Social Media Week’s Creating Music for the Social Web panel, hosted by SoundCtrl, took place this morning at Hearst Magazines, the Art & Culture Content Hub for this week’s events. Pitchfork Media President Chris Kaskie kicked off the morning with a keynote speech, where he talked about Pitchfork’s role as a kind of music discovery curator.
In the evolving world of music, where listeners are not only discovering songs and artists through their friends, but also through automated listening processes like Pandora, Pitchfork is using social media in conjunction with its website as a means of maintaining contextual relevancy and trustworthiness for its fans. Kaskie pointed out how the definition of “music ownership” is changing, and that some day he’ll leave his kids with “logins to cloud accounts and not record collections.” And while it isn’t Pitchfork’s responsibility to figure out how musicians can continue to generate revenue in light of this change in music consumption, he feels it is Pitchfork’s responsibility to cover music that their audience is interested in.
At present, Pitchfork finds that Twitter and Tumblr are two social media networks that augment their audience’s music discovery experience–as platforms to have conversations (Pitchfork.com does not allow user comments) and also to find content that is re-contextualized from Pitchfork.com.
Creating Music for the Social Web
The panel included a range of industry professionals: Jessie Kirshbaum (Nue Agency and SoundCtrl), Maura Johnson (Music Editor at Village Voice), Josh Deutsch (CEO at Downtown Music), Asher Roth (rapper) and Chris Kaskie (President at Pitchfork Media).
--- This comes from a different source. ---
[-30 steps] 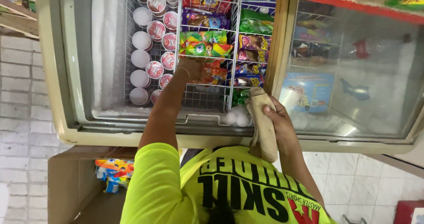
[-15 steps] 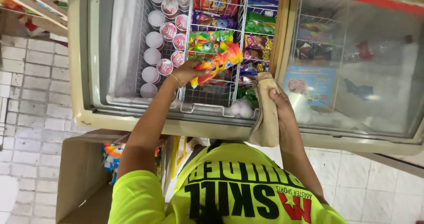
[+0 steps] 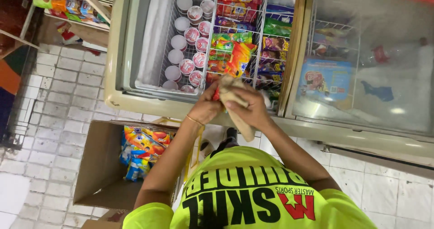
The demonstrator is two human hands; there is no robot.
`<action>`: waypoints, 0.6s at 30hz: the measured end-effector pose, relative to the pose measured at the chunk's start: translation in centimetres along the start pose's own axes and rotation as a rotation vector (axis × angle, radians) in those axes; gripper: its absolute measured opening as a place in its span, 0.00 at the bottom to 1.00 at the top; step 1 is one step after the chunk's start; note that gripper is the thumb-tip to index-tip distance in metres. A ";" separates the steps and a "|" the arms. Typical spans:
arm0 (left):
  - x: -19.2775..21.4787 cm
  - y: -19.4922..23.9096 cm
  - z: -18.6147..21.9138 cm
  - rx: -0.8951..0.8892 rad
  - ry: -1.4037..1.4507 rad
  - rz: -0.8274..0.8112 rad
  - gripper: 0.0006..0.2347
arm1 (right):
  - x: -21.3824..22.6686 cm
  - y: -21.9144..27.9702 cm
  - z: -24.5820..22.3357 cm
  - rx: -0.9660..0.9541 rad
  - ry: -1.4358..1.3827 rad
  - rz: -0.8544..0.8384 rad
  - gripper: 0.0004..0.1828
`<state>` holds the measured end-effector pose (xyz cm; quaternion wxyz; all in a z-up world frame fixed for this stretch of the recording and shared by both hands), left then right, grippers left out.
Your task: Wiping individual ice cream bars with a cloth and placing them into a commercial freezer display.
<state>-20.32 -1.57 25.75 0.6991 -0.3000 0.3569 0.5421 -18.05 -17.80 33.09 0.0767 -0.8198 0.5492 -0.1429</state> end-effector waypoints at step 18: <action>-3.9 9.6 3.3 -0.115 0.024 0.120 0.40 | 3.7 -2.3 5.1 -0.169 0.040 0.151 0.21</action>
Point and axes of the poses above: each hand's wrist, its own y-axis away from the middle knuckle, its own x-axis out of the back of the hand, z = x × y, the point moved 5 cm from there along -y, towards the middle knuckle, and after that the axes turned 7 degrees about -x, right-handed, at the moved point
The panel, lead by Josh Deutsch, discussed the role that the web has played in the music business. Asher Roth, the only musician on the panel, gave insight into how the musician is tasked with not only creating music, but also navigating the social space in a way that is effective and efficient. Because, as he remarked, it seems that right now there are “so many tools…I just need a knife and a fork.”
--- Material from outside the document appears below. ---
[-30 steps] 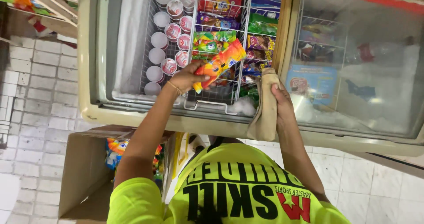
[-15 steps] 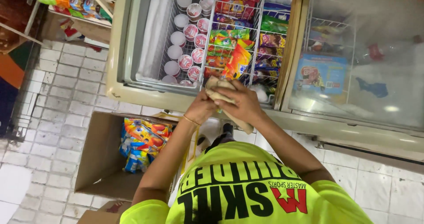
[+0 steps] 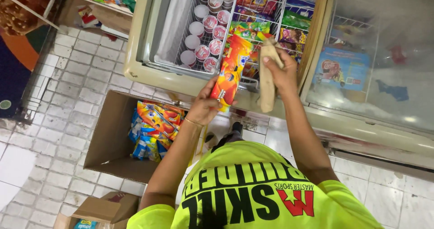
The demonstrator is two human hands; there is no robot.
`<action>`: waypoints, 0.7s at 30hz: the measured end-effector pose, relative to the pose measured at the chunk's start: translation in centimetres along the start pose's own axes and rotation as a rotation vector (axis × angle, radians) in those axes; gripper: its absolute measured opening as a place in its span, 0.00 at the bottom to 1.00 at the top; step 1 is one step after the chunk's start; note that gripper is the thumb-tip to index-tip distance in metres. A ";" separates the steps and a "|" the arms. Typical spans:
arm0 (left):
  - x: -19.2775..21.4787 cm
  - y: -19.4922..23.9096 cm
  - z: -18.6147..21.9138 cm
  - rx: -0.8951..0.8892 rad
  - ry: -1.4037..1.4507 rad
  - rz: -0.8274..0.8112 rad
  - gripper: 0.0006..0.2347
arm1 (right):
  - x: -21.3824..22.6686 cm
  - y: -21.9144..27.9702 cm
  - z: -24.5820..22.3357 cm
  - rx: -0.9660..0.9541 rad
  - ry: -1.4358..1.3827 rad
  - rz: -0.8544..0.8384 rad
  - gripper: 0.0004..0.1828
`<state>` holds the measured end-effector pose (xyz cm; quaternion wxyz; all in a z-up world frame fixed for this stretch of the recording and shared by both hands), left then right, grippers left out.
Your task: Wiping individual ice cream bars with a cloth and placing them into a commercial freezer display.
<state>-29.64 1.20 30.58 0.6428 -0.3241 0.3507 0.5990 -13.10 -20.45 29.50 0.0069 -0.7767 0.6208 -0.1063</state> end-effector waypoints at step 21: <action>2.9 -8.2 -7.3 -0.234 -0.683 0.260 0.31 | -4.2 6.3 -1.2 -0.200 -0.216 -0.137 0.20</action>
Point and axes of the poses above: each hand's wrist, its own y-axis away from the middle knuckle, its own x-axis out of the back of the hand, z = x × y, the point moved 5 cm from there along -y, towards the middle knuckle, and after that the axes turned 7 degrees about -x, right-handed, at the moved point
Creating music for the social web, however, can be a liberating process. The creative freedom that comes from being unbound by the expectations and constraints imposed by traditional record labels can be a major reward for an artist. Kaskie also pointed out that although there are many record labels doing great things, today people don’t pay as much attention to record labels. The production, distribution and success of an artist all come down to the audience’s interest level in the music and the artist. Fans are often artists’ greatest promoters, taking it upon themselves to tweet, share and blog about the music. So in essence, all musicians are on the same playing field. There are varying degrees of popularity and production quality, but because musicians now have the ability to create and release songs from their bedrooms, critics like Pitchfork, will treat the music the same. To quote Maura Johnson, “If the craft is there, it’s there despite the business side.”
Take-Aways From the Panel
The social web continues to create opportunities for musicians. Artists need to be able to find out what works for them. They must be mindful of focusing on those networks that will help achieve their specific goals. As Josh Deutsch answered when asked what the top things an artist should know to get their music in front of the right music curators and editors, “it all depends on who you are as an artist and what you want to accomplish.”